Go through the records below from the first line and print each one exactly, stopping after the line that contains "--target wall". Do not print pictures or anything past that line.

Top of Available records

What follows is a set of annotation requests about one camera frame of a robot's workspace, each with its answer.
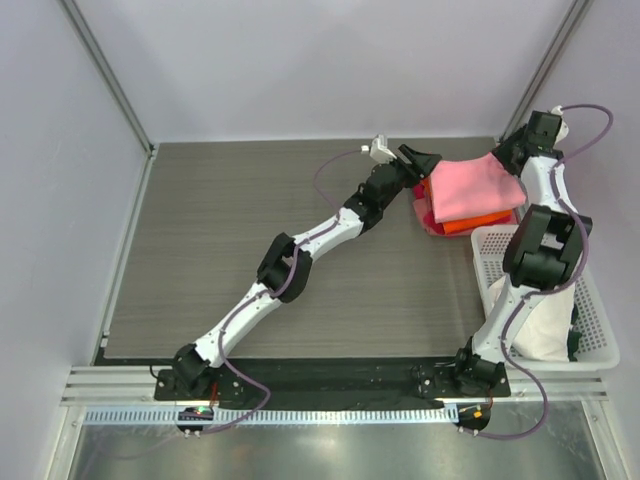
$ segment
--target floor
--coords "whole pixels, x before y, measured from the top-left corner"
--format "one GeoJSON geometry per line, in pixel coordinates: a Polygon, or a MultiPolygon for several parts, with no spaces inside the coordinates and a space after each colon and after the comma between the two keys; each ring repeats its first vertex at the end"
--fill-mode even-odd
{"type": "MultiPolygon", "coordinates": [[[[496,404],[488,431],[522,432],[540,411],[496,404]]],[[[245,426],[199,440],[175,427],[83,427],[77,452],[75,480],[605,480],[580,402],[552,403],[539,432],[510,442],[450,424],[245,426]]]]}
{"type": "MultiPolygon", "coordinates": [[[[491,138],[405,139],[446,159],[491,138]]],[[[163,144],[119,292],[107,358],[171,357],[246,292],[273,237],[332,215],[311,179],[366,140],[163,144]]],[[[342,203],[372,167],[350,156],[320,184],[342,203]]],[[[484,321],[468,238],[434,238],[404,192],[374,229],[324,256],[295,302],[263,320],[236,357],[450,355],[484,321]]]]}

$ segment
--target wall
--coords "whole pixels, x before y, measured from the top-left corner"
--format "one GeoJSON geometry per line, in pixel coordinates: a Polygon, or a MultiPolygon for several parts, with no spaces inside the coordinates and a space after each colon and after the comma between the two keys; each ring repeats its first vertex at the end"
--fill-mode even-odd
{"type": "Polygon", "coordinates": [[[156,142],[497,135],[570,0],[78,0],[156,142]]]}
{"type": "Polygon", "coordinates": [[[42,478],[145,155],[53,0],[0,2],[0,465],[42,478]]]}
{"type": "MultiPolygon", "coordinates": [[[[535,102],[594,102],[613,110],[608,137],[567,167],[567,187],[576,207],[593,217],[589,264],[620,346],[620,366],[605,379],[629,445],[640,444],[640,320],[636,286],[640,272],[640,3],[594,2],[586,19],[535,102]]],[[[580,146],[605,123],[598,112],[567,113],[571,133],[565,151],[580,146]]]]}

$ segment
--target pink towel
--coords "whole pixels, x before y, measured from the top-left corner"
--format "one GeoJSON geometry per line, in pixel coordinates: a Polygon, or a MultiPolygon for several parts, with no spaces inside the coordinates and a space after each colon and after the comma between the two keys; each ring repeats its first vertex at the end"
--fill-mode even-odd
{"type": "Polygon", "coordinates": [[[429,180],[438,223],[511,210],[526,201],[518,180],[491,153],[463,162],[442,160],[429,180]]]}

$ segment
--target purple cable
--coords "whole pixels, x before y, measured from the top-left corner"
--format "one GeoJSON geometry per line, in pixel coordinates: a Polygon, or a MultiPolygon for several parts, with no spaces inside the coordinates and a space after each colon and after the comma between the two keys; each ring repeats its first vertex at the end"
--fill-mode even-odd
{"type": "MultiPolygon", "coordinates": [[[[295,246],[295,248],[293,250],[293,258],[292,258],[292,262],[291,262],[291,268],[289,270],[289,275],[287,276],[287,279],[285,280],[285,282],[282,284],[282,286],[278,290],[276,290],[275,292],[271,292],[271,291],[269,291],[268,289],[265,288],[264,290],[261,290],[260,292],[256,293],[253,297],[251,297],[250,299],[248,299],[247,301],[242,303],[240,306],[238,306],[238,308],[236,308],[233,312],[231,312],[231,314],[229,315],[227,320],[224,322],[222,327],[220,327],[220,334],[218,335],[218,353],[220,354],[220,358],[222,359],[222,362],[238,378],[240,378],[240,379],[244,380],[245,382],[247,382],[248,384],[253,385],[254,387],[262,390],[265,393],[264,398],[252,410],[242,414],[238,418],[235,418],[235,419],[231,420],[228,423],[225,423],[224,425],[218,425],[216,427],[208,428],[207,430],[204,430],[202,432],[202,435],[210,435],[212,433],[222,432],[224,430],[227,430],[227,429],[229,429],[229,428],[231,428],[231,427],[233,427],[233,426],[245,421],[246,419],[251,417],[254,413],[256,413],[258,410],[262,409],[269,402],[269,400],[271,399],[271,390],[269,390],[269,388],[266,385],[263,385],[262,383],[258,382],[257,380],[254,380],[253,378],[249,377],[248,375],[242,373],[240,370],[238,370],[236,367],[234,367],[231,364],[231,362],[227,358],[226,354],[224,353],[224,346],[222,345],[222,337],[225,335],[227,328],[229,327],[231,322],[234,320],[234,318],[236,318],[240,312],[242,312],[245,308],[247,308],[253,302],[255,302],[256,300],[261,298],[262,295],[269,294],[272,298],[279,297],[289,287],[289,285],[291,284],[291,281],[293,280],[293,276],[294,276],[295,270],[296,270],[296,265],[298,263],[298,252],[299,252],[300,248],[302,246],[306,245],[307,243],[315,240],[316,238],[320,238],[321,236],[326,235],[327,233],[329,233],[330,231],[332,231],[334,228],[336,228],[338,226],[338,224],[340,223],[340,207],[333,201],[333,199],[326,192],[324,192],[320,188],[320,186],[318,185],[318,177],[319,177],[320,173],[325,169],[325,167],[327,167],[331,163],[335,162],[336,160],[338,160],[340,158],[343,158],[343,157],[346,157],[346,156],[349,156],[349,155],[353,155],[355,153],[360,153],[360,150],[352,150],[352,151],[341,153],[340,155],[336,155],[335,157],[331,158],[327,162],[323,163],[322,166],[316,171],[315,175],[313,176],[313,187],[320,194],[320,196],[329,205],[331,205],[332,209],[337,212],[334,222],[331,225],[329,225],[327,228],[325,228],[325,229],[323,229],[323,230],[311,235],[310,237],[308,237],[305,240],[303,240],[302,242],[300,242],[300,244],[297,244],[295,246]]],[[[135,460],[135,459],[144,457],[145,455],[148,455],[148,454],[160,449],[161,447],[165,446],[167,443],[172,442],[172,441],[174,441],[174,440],[176,440],[178,438],[183,438],[183,437],[182,437],[182,435],[175,435],[175,436],[167,437],[164,440],[158,442],[153,447],[150,447],[150,448],[148,448],[147,450],[145,450],[145,451],[143,451],[141,453],[136,453],[136,454],[132,454],[132,455],[119,455],[119,454],[112,454],[112,453],[109,453],[109,452],[105,452],[104,449],[102,448],[102,442],[98,442],[96,444],[96,446],[95,446],[96,448],[95,448],[94,452],[89,457],[89,460],[87,461],[87,464],[86,464],[85,468],[83,469],[82,474],[80,475],[80,479],[81,480],[85,480],[86,478],[88,478],[89,472],[91,471],[91,468],[93,467],[93,464],[97,460],[99,453],[101,455],[107,457],[107,458],[111,458],[111,459],[114,459],[114,460],[135,460]]]]}
{"type": "MultiPolygon", "coordinates": [[[[578,262],[578,266],[574,270],[573,275],[565,284],[560,285],[558,288],[554,290],[527,293],[522,298],[518,306],[511,313],[507,321],[505,322],[504,328],[502,329],[502,332],[500,334],[500,349],[502,350],[502,355],[504,355],[505,360],[516,370],[519,370],[520,372],[528,376],[540,390],[540,395],[542,395],[542,416],[540,417],[540,420],[538,421],[538,423],[536,423],[529,430],[526,430],[522,433],[510,435],[510,434],[478,432],[477,436],[479,437],[490,438],[492,440],[519,440],[521,438],[528,437],[529,435],[532,435],[536,433],[538,430],[540,430],[544,425],[544,423],[547,421],[547,417],[549,416],[549,397],[547,396],[547,392],[545,391],[542,385],[542,382],[533,373],[531,373],[529,370],[527,370],[523,366],[519,365],[515,360],[513,360],[509,356],[509,352],[507,352],[506,339],[507,339],[507,332],[509,331],[509,327],[511,327],[511,324],[515,321],[516,316],[518,315],[520,310],[524,308],[527,301],[531,297],[551,295],[551,294],[559,293],[566,290],[567,288],[569,288],[571,285],[573,285],[578,281],[578,279],[582,275],[582,272],[584,271],[587,265],[587,258],[589,257],[589,235],[587,234],[587,229],[584,226],[584,223],[582,223],[582,220],[580,220],[578,213],[575,212],[571,207],[569,207],[569,205],[560,196],[560,189],[558,188],[558,179],[557,179],[557,168],[560,167],[561,165],[564,165],[567,160],[580,155],[587,149],[594,146],[600,140],[602,140],[604,136],[607,133],[609,133],[609,130],[611,130],[611,126],[613,125],[613,113],[611,112],[611,110],[609,110],[606,107],[603,107],[601,105],[590,104],[590,103],[569,105],[566,107],[562,107],[562,110],[573,110],[573,109],[579,109],[579,108],[591,108],[591,109],[600,110],[601,112],[604,112],[608,117],[607,125],[591,141],[585,143],[580,148],[574,150],[573,152],[571,152],[570,154],[566,155],[564,158],[556,162],[556,164],[553,166],[552,173],[550,174],[550,180],[551,180],[551,190],[553,191],[553,195],[556,201],[571,216],[575,224],[578,226],[578,230],[580,231],[580,240],[582,242],[582,256],[580,257],[580,262],[578,262]]],[[[476,435],[476,433],[471,429],[464,428],[463,430],[467,433],[476,435]]]]}

Bottom of Available records

Answer to this problem:
What follows is a set of annotation requests about one camera frame of a robot's workspace, each with its answer.
$ segment
--target floor
--coords "whole pixels, x before y, measured from the top-left corner"
--format "one GeoJSON geometry per line, in pixel coordinates: a Polygon, or a MultiPolygon for several parts, with no spaces inside the coordinates and a space after each colon and after the comma between the two keys; each ring repeats its first vertex at the end"
--fill-mode even-odd
{"type": "MultiPolygon", "coordinates": [[[[496,404],[488,431],[522,432],[540,411],[496,404]]],[[[245,426],[199,440],[175,427],[83,427],[77,452],[75,480],[605,480],[580,402],[552,403],[539,432],[510,442],[450,424],[245,426]]]]}
{"type": "MultiPolygon", "coordinates": [[[[491,138],[405,139],[446,159],[491,138]]],[[[163,144],[119,292],[107,358],[171,357],[246,292],[273,237],[332,215],[311,179],[366,140],[163,144]]],[[[342,203],[372,167],[350,156],[320,184],[342,203]]],[[[484,321],[468,238],[434,238],[404,192],[374,229],[324,256],[295,302],[263,320],[236,357],[450,355],[484,321]]]]}

$ segment
--target wall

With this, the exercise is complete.